REQUIREMENT: Copy out exactly the lines below that run from the one holding "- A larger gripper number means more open" to the one holding "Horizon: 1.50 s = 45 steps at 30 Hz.", keeping both of those lines and no others.

RAW DATA:
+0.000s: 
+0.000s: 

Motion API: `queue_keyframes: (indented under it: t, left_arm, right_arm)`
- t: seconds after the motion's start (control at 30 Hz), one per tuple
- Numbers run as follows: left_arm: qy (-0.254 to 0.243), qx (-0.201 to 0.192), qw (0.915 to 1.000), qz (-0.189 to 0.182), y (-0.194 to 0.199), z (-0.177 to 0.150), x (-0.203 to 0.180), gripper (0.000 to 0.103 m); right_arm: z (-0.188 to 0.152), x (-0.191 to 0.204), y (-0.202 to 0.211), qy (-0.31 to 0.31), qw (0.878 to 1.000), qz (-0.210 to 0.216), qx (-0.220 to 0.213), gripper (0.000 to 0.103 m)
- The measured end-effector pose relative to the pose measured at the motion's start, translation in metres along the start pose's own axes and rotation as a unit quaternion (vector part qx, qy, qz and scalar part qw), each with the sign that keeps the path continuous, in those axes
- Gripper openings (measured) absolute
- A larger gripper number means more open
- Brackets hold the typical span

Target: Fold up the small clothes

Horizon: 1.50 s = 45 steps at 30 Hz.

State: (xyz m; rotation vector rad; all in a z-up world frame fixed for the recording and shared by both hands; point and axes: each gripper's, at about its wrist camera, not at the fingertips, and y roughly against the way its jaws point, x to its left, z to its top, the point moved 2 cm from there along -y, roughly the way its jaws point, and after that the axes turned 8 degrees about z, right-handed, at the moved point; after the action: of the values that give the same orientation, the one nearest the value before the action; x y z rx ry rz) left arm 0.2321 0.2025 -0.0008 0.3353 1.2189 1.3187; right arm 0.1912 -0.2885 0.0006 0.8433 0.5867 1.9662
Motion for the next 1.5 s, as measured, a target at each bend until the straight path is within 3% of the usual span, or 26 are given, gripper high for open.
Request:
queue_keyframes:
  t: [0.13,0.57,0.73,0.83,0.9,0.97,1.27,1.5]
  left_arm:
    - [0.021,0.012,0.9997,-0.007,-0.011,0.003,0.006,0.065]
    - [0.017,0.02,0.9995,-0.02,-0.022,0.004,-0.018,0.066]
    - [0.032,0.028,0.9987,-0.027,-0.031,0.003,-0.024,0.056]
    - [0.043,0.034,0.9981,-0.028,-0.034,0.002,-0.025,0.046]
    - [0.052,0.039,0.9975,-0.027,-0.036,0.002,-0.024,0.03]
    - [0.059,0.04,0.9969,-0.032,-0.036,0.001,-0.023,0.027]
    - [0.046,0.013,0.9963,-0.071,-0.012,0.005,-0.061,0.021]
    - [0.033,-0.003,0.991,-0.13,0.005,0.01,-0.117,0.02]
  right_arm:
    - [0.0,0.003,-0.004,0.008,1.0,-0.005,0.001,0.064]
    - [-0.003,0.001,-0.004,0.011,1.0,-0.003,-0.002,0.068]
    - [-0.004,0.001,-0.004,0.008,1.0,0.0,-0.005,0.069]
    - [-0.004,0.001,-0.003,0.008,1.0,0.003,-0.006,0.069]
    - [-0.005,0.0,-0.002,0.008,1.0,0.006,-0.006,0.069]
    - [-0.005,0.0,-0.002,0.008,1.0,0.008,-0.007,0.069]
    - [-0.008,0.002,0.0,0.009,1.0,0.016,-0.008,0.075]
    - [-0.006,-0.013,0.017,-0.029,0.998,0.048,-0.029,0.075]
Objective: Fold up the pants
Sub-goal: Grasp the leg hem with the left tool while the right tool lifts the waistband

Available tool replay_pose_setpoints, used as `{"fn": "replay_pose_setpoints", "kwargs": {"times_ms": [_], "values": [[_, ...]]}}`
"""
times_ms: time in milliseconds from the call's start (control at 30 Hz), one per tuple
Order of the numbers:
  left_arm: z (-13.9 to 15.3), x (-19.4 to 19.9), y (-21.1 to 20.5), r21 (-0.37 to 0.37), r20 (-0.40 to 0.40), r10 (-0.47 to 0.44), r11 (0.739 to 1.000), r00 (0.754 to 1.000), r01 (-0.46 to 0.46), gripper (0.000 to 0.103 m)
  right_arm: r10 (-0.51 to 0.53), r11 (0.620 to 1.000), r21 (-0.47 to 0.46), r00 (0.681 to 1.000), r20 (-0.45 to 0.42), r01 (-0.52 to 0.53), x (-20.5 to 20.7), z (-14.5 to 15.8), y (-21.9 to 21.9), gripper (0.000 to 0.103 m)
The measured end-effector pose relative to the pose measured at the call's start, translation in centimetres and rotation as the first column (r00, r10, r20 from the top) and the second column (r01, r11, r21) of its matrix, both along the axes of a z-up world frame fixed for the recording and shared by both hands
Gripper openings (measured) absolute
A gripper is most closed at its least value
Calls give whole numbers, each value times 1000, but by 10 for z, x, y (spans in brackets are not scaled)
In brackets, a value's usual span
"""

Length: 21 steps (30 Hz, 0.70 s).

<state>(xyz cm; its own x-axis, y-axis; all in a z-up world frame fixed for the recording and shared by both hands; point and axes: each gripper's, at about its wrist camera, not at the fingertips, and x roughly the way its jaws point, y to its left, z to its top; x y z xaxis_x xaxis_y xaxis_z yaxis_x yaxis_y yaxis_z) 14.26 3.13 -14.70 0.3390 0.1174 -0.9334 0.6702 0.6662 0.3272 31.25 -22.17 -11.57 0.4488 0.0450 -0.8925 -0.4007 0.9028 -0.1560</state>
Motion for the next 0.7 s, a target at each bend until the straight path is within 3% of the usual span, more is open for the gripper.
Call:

TASK RESULT:
- A larger gripper number means more open
- Brackets hold the typical span

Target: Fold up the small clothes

Horizon: 1.50 s = 45 steps at 30 Hz.

No further work remains in this exercise.